See also the companion document, Tai Tham character notes, for detailed information about specific Unicode characters.
Phonetic transcriptions on this page should be treated as an approximate guide, only. Many are more phonemic than phonetic, and there may be variations depending on the source of the transcription.
ᨡᩳ᩶ 1 ᨣᩢ᩠ᨶᩉᩮᩖᩨᨠᩥ᩠ᨶ ᨣᩢᩐᩢᩣᨡᩣ᩠ᨿᨸᩮ᩠ᨶᨦᩫ᩠ᨶ ᨠᩮ᩠ᨷᩉᩬᨾᩋᩬᨾᩅᩱᩢᨯ᩠᩶ᨦᨶᩦ᩶ ᨴᩩᨠᪧᨸᩦᨾᩣᨷᩢᨡᩣ᩠ᨯ ᨧᩥ᩠᩵ᨦᨠ᩠ᨴᩣᩴᩉᩨ᩶ᨡᩮᩢᩣᨻᩳ᩵ᨾᩯ᩵ᩃᩪᨠ ᨷᩢᨯᩱᩢᨠᩢᩢ᩠ᨶᩈᩢ᩠ᨦᩈᩢ᩠ᨠᨩᩮᩨᩬ.
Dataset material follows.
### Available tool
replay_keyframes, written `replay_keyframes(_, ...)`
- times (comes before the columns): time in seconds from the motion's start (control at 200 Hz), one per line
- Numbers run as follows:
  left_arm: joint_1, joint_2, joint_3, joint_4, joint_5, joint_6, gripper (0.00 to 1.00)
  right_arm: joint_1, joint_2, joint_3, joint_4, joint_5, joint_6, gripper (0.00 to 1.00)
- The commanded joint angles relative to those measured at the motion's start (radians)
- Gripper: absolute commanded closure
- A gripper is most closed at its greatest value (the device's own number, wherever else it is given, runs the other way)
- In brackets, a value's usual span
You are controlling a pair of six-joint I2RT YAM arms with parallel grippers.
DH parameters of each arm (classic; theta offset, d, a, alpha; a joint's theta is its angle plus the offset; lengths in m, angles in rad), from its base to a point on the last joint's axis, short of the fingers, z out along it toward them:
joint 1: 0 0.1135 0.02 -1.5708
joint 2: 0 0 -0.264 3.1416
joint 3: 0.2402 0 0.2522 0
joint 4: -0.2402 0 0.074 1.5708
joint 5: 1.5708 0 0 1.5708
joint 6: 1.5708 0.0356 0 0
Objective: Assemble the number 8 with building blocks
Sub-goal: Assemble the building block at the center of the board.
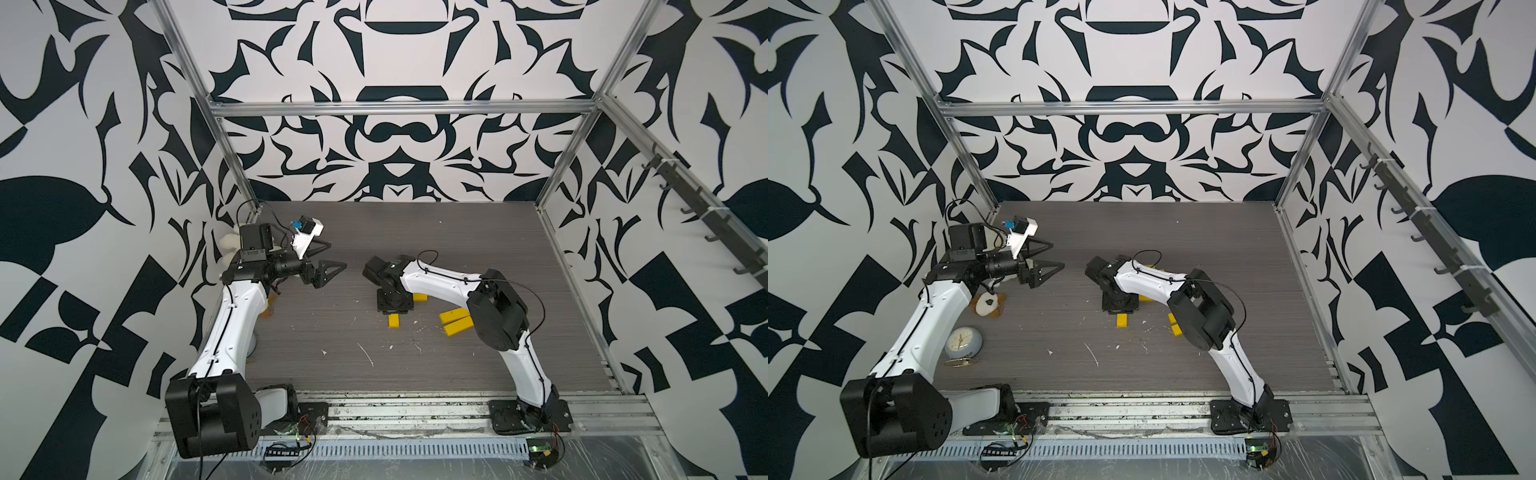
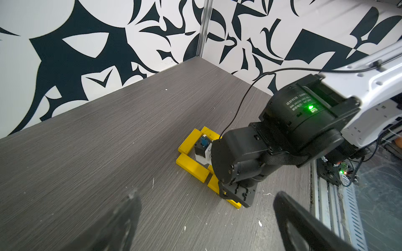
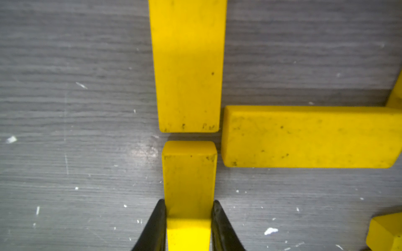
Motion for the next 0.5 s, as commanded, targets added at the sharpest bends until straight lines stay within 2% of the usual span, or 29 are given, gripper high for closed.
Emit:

ᨡᩳ᩶ 2 ᨴᩩᨠᨤ᩠ᨶᩫᨾᩦᩈᩥᨴ᩠ᨵᩥᩓᩢᨻ᩠ᨦᩈᩁᨽᩣ᩠ᨷ ᨲᩣ᩠ᨾᨴᩦ᩵ᨯᩱᩢᨠ᩵ᩣ᩠ᩅᩅᩱᩢᨶᩱᨡᩳ᩶ᨠᨲᩥᨠᩣᩋ᩠ᨶᩢᨶᩦ᩶ ᨯᩰ᩠ᨿᨷᩢᨯᩱᩢᨲᩯ᩠ᨠᨲ᩵ᩣ᩠ᨦᨠ᩠ᨶᩢ ᨷᩢᩅᩤ᩵ᩋ᩠ᨶᩢᨯᩱ ᩉᩮ᩠ᨾᩨᩁᩅᩤ᩵ ᨩᩮ᩠ᩋᩨ᩶ᨩᩣ᩠ᨲ ᨹ᩠ᩅᩥ ᨻ᩠ᨿᨯ ᨽᩣᩈᩣ ᩈᩣᩈᨶᩣ ᨣ᩠ᩅᩣ᩠ᨾᨣ᩠ᨯᩧᩉ᩠ᨶᩢᨴᩤ᩠ᨦᨠᩣ᩠ᩁᨾᩮ᩠ᨦᩨ ᩉᩕᩨᨴᩤ᩠ᨦᩋ᩠ᨶᩨ᩵ᪧ ᨩᩣ᩠ᨲᨩᩮ᩠ᩋᩨ᩶ ᩈ᩠ᨦᩢᨣ᩠ᨾᩫ ᩈᩫ᩠ᨾᨷ᩠ᨲᩢ ᨩᩣ᩠ᨲᨠᩮ᩠ᨯᩨ ᩉᩕᩨᩈᨳᩣᨶᩋ᩠ᨶᩨ᩵ᪧ ᨳᩯ᩠ᨦᩢᨷᩕᨠᩣ᩠ᩁᩉ᩠ᨶᩧ᩵ᨦ ᨷᩢᨾᩦᨣ᩠ᩅᩣ᩠ᨾᨲᩯ᩠ᨠᨲ᩵ᩣ᩠ᨦᨠ᩠ᨶᩢ ᨷᩢᩅᩤ᩵ᨴᩤ᩠ᨦᨠᩣ᩠ᩁᨾᩮ᩠ᨦᩨ ᨠᩣ᩠ᩁᩈᩣ᩠ᩁᨠᩣ᩠ᩁᩃᩩᨾ ᨠᩣ᩠ᨦᨲ᩵ᩣ᩠ᨦᨷᩤ᩠ᨶᩢᨲ᩵ᩣ᩠ᨦᨾᩮ᩠ᨦᩨ ᩉᩕᩨᨠᩣ᩠ᩁᨶᩱᨯ᩠ᨶᩥᨯᩯ᩠ᨶᨴᩦ᩵ᨤ᩠ᨶᩫᩋᩣᩈᩱ᩠ᨿᩀᩪ᩵ ᨷᩢᩅᩤ᩵ᨯ᩠ᨶᩥᨯᩯ᩠ᨶᨶᩦ᩶ᨧᩢᨸᩮ᩠ᨶᩑᨠᩁᩣ᩠ᨩ ᩀᩪ᩵ᨶᩱᨣ᩠ᩅᩣ᩠ᨾᨸ᩠ᨠᩫᨣᩕ᩠ᩋᨦᨡ᩠ᩋᨦᨲ᩠ᨶᩫ ᩉᩕᩨᩀᩪ᩵ᨲᩱᩢᩋᩴᩣᨶᩣ᩠ᨧᨲ᩠ᨶᩫᨯᩱᪧᨴ᩠ᨦᩢᩈᩢ᩠ᨿᨦ
The script called Tai Tham is used for three living languages, Lue, Khuen, and Northern Thai, which are spoken in China, Myanmar, Northern Thailand, and surrounding areas. In addition, the script is used for Lao Tham (or Old Lao) and other dialect variants found in Buddhist palm leaves and notebooks. Although the script has no single, commonly recognized name across the region today, it is known by various language-specific and region-specific names, such as Old Xishuang banna Dai or Old Tai Lue in China, Khün in Myanmar, and Tua Mueang, Lanna, or Yuan in Thailand.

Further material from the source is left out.